- _TASK_
Every line from the one containing "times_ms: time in" to the final line of the material below must be reproduced exactly; leave out all other lines.

- _DATASET EXTRACT_
• • •

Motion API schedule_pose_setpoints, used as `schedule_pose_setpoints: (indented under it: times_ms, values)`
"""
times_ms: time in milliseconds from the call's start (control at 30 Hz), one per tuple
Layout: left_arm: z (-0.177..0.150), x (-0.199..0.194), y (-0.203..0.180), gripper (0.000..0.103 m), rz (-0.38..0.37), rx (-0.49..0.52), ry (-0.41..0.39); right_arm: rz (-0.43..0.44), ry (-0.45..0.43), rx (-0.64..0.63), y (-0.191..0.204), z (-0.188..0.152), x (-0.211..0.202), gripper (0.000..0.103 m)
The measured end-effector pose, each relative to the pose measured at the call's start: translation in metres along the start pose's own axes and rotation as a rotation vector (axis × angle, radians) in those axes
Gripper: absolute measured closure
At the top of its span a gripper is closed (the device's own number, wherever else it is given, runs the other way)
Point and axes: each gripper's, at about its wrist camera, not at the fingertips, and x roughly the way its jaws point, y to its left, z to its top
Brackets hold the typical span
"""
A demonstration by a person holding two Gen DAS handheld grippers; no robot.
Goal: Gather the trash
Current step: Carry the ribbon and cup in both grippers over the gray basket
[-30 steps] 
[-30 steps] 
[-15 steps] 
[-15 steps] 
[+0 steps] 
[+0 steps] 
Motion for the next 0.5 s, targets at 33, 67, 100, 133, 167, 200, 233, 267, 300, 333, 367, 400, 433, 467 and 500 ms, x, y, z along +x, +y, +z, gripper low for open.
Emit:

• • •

- _TASK RESULT_
times_ms: time in milliseconds from the call's start (control at 30 Hz), one per tuple
Layout: left_arm: z (-0.177..0.150), x (-0.199..0.194), y (-0.203..0.180), gripper (0.000..0.103 m), rz (-0.38..0.37), rx (-0.49..0.52), ry (-0.41..0.39); right_arm: rz (-0.43..0.44), ry (-0.45..0.43), rx (-0.64..0.63), y (-0.191..0.204), z (-0.188..0.152), x (-0.211..0.202), gripper (0.000..0.103 m)
The measured end-effector pose, each relative to the pose measured at the call's start: translation in metres along the start pose's own axes and rotation as a rotation vector (axis × angle, radians) in those axes
Gripper: absolute measured closure
At the top of its span a gripper is closed (the device's own number, wherever else it is given, runs the other way)
Point and axes: each gripper's, at about its wrist camera, not at the fingertips, and x roughly the way its jaws point, y to its left, z to its top
Brackets hold the typical span
"""
A demonstration by a person holding two Gen DAS handheld grippers; no robot.
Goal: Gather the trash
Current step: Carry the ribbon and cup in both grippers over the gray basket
[-30 steps] 
[-30 steps] 
[-15 steps] 
[-15 steps] 
[+0 steps] 
[+0 steps] 
Motion for the next 0.5 s, targets at 33, 67, 100, 133, 167, 200, 233, 267, 300, 333, 367, 400, 433, 467 and 500 ms, x, y, z along +x, +y, +z, gripper low for open.
Emit:

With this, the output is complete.